Or, les Serbes avaient promis le retour de la violence si Brčko était attribué à la FBIH. Le Tribunal d'arbitrage de l'Onu n'a pas voulu courir de risques inutiles et a choisi une autre solution. En mars 1999, la municipalité de Brčko qui fut érigée en district par le Tribunal. Ce territoire est dorénavant défini comme une «propriété commune» aux deux entités, la FBIH et la Republika Srpska.

Le district de Brčko est reconnu par l'article VI (section 4) de la Constitution modifiée de la Bosnie-Herzégovine comme «une collectivité territoriale autonome dotée de ses propres institutions, lois et règlements, dont les pouvoirs et le statut sont définitivement tranchés par les sentences du Tribunal arbitral sur le différend relatif à la frontière entre les Entités dans la région de Brčko». Le district est placé «sous la souveraineté de la Bosnie-Herzégovine» et relève des institutions de la BIH, dont les compétences découlent de la Constitution. Son territoire appartient conjointement à un «condominium» de la république de Bosnie-et-Herzégovine, ce qui signifie qu'aucune des entités ne peut exercer son autorité directe et exclusive sur le district, ce dernier étant placé sous l'autorité des institutions communes de la Bosnie-Herzégovine. Le district est administré par un maire serbe assisté d'un adjoint croate, mais l'Assemblée intérimaire est présidée par un Bosniaque.

Cependant, le bureau du Haut Représentant international (OHR) à Brčko a mis fin le 31 août 2012 à son mandat de supervision du district, en accord avec les recommandations que le Conseil pour l'implémentation de la paix avait données le 23 mai précédent.

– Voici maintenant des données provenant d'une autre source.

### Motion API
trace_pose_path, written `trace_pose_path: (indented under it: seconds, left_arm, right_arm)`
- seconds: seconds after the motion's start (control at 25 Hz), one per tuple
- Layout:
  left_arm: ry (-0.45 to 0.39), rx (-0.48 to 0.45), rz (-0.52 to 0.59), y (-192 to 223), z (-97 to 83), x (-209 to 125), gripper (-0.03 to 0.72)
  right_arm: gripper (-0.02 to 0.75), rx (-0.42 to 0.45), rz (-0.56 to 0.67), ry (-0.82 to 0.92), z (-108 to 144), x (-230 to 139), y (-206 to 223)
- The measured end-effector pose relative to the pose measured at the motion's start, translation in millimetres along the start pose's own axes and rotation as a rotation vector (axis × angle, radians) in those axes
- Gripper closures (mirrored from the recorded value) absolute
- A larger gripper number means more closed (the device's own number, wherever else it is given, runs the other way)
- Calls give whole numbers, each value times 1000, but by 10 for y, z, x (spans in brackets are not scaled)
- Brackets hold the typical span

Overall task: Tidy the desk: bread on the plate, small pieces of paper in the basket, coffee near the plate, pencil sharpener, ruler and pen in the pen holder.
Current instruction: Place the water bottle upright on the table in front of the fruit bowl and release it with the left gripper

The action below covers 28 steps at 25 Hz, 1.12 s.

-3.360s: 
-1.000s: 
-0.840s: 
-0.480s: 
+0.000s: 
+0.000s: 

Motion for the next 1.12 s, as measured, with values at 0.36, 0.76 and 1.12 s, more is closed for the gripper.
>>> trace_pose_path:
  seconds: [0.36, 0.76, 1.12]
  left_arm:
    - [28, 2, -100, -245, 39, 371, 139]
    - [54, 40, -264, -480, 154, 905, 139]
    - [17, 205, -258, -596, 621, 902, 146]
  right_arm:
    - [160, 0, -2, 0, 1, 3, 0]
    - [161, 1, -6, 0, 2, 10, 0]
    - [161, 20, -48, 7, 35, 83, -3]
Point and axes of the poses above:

En dépit de la décision de terminer la supervision internationale, la Communauté internationale maintiendra toutefois une présence dans le district : l'OSCE (Organisation pour la sécurité et la coopération en Europe) et l'EUFOR (European Union Force ou Force de l'Union européenne) resteront dans la région, alors que l'Union européenne compte ouvrir prochainement une délégation dans la ville.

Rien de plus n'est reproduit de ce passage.